Fíjate en el hecho de que aún no he nombrado la palabra microrrelato. Yo sólo escribo relatos breves; que finalmente puedan tener más o menos páginas o líneas es irrelevante, porque cada relato exige la extensión que precisa su historia y el modo en que ha de ser narrada. Eso sí, busco siempre la expresividad máxima con el mínimo de palabras, la plenitud geométrica de la miniatura, intentando aunar la precisión del lenguaje con la singularidad de la historia. Recuerdo que, tras cinco años componiendo versos adolescentes, escribí en 1978 mi primer relato -brevísimo, de cinco líneas-, una especie de variación de Sola y su alma, de Thomas Bailey Aldrich. Tres décadas después continúo indagando todas las formas de lo breve y pulsando todas las cuerdas del fantástico. Quizá no sea más que un modesto puente, todavía en pie, entre los autores que cultivaron los textos brevísimos de forma valiente y magistral -aunque esporádica- hasta los años setenta (Ramón Gómez de la Serna, Max Aub, A. F. Molina, Pere Calders, Alfonso Sastre, Gonzalo Suárez o Ferrer Lerín) y la legión que ha venido después.

P: En estas mañanas de otoño, cuando se despierta Ángel Olgoso, ¿sobre qué está escribiendo? ¿Escribe relatos en la línea de Los demonios del lugar o en la línea de Astrolabio?

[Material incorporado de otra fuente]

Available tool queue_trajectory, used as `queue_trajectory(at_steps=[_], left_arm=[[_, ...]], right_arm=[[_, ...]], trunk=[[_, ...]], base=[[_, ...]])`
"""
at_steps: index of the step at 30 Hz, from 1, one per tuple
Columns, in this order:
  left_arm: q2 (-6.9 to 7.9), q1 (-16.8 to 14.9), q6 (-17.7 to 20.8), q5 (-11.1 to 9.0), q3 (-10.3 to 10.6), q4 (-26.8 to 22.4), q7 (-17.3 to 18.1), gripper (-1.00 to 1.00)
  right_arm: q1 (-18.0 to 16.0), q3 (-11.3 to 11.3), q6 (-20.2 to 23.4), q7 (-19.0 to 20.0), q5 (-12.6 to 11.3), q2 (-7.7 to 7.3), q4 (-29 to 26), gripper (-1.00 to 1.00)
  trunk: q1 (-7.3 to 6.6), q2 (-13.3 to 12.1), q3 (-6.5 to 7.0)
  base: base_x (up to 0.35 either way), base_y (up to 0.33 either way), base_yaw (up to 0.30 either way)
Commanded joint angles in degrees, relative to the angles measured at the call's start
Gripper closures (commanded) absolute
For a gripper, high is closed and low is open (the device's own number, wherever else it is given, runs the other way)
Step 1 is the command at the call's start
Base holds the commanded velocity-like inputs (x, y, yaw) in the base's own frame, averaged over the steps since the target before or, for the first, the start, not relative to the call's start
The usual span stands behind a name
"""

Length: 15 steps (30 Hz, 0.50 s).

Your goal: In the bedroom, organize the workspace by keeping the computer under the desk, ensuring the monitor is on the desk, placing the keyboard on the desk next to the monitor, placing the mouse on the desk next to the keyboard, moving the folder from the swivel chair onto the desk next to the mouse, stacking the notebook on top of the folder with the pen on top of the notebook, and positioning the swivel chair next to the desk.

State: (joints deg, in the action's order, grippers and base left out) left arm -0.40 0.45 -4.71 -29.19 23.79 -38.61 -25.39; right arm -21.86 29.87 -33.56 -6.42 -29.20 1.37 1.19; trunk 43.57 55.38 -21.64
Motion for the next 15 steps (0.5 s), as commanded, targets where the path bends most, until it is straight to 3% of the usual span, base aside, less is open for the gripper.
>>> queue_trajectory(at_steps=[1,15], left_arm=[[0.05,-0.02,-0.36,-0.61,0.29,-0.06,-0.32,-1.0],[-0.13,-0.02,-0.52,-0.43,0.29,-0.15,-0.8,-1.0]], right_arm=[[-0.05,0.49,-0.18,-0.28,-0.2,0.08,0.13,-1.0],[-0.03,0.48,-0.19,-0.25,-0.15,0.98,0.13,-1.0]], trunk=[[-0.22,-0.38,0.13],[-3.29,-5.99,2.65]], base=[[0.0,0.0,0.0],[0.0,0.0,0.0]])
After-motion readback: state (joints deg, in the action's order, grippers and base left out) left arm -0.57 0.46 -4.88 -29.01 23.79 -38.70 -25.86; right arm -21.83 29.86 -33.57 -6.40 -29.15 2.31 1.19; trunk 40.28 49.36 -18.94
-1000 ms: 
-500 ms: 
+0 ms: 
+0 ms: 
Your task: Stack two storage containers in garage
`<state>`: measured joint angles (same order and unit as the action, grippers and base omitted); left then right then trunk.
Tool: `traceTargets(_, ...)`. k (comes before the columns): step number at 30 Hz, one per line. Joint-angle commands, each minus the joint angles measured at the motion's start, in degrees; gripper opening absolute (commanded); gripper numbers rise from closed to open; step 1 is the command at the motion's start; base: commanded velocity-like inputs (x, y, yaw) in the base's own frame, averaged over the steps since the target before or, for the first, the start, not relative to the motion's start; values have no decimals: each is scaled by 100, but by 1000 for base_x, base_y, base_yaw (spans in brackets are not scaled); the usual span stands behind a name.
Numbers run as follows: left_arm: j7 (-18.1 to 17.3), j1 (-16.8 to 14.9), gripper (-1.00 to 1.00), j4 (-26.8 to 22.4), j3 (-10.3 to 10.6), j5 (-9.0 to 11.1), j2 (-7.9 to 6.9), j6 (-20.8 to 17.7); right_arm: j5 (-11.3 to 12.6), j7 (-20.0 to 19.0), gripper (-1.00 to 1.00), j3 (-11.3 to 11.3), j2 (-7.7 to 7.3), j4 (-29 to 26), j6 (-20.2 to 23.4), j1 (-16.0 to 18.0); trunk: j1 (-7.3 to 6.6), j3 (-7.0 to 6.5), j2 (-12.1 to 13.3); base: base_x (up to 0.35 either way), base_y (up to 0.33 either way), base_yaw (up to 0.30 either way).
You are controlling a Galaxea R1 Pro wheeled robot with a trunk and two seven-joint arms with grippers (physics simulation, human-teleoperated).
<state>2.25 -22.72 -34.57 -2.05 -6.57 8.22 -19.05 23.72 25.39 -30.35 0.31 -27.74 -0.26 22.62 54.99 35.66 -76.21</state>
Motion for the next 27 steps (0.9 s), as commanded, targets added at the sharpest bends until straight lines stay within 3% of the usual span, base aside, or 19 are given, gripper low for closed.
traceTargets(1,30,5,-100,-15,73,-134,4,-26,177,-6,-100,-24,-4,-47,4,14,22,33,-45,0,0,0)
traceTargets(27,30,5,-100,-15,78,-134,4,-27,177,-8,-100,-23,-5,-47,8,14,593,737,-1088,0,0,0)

R: Me temo que en ninguna línea, ya que me debo a la disciplina salarial. Cuando puedo, con suerte, simplemente escribo un relato; es decir, siempre que no lo impidan los hijos, el trabajo, los vecinos u otros imponderables. A veces tardo años en volver a escribir. En ese sentido estoy totalmente en manos de las circunstancias. De todas maneras, los relatos no hay que elaborarlos con prisa, necesitan su tiempo y, para colmo, soy de ejecución lentísima, casi de amanuense. Pero, pese a todo, a lo largo de estos treinta años he logrado escribir unos cuatrocientos, imagino que buscando agotar las posibilidades, buscando desafiar y cuestionar los límites del relato breve y fantástico, no por desamor o por pura experimentación, sino para ayudar dentro de mis menguadas posibilidades a que no se apague su llama milagrosa y primigenia.

Tengo decenas y decenas de relatos esperándome, con sus temas, sus notas y su material de consulta, y cada uno de ellos es un mundo autosuficiente que quizá algún día podrá concretarse en un bebedizo, en una pulida piedra de playa, en una milimétrica rosa del desierto, en una hornacina o en un pequeño diorama. Relatos que, si son escritos, lo serán sin pensar que van a conformar un libro determinado. Mi única certeza es el placer que me procurarán a la hora de abolir el espacio y el tiempo, de lograr una atmósfera que haga posible lo imposible, de imaginar la sorpresa o la inquietud del lector, de buscar la misteriosa belleza del mundo en sus más ocultos pliegues.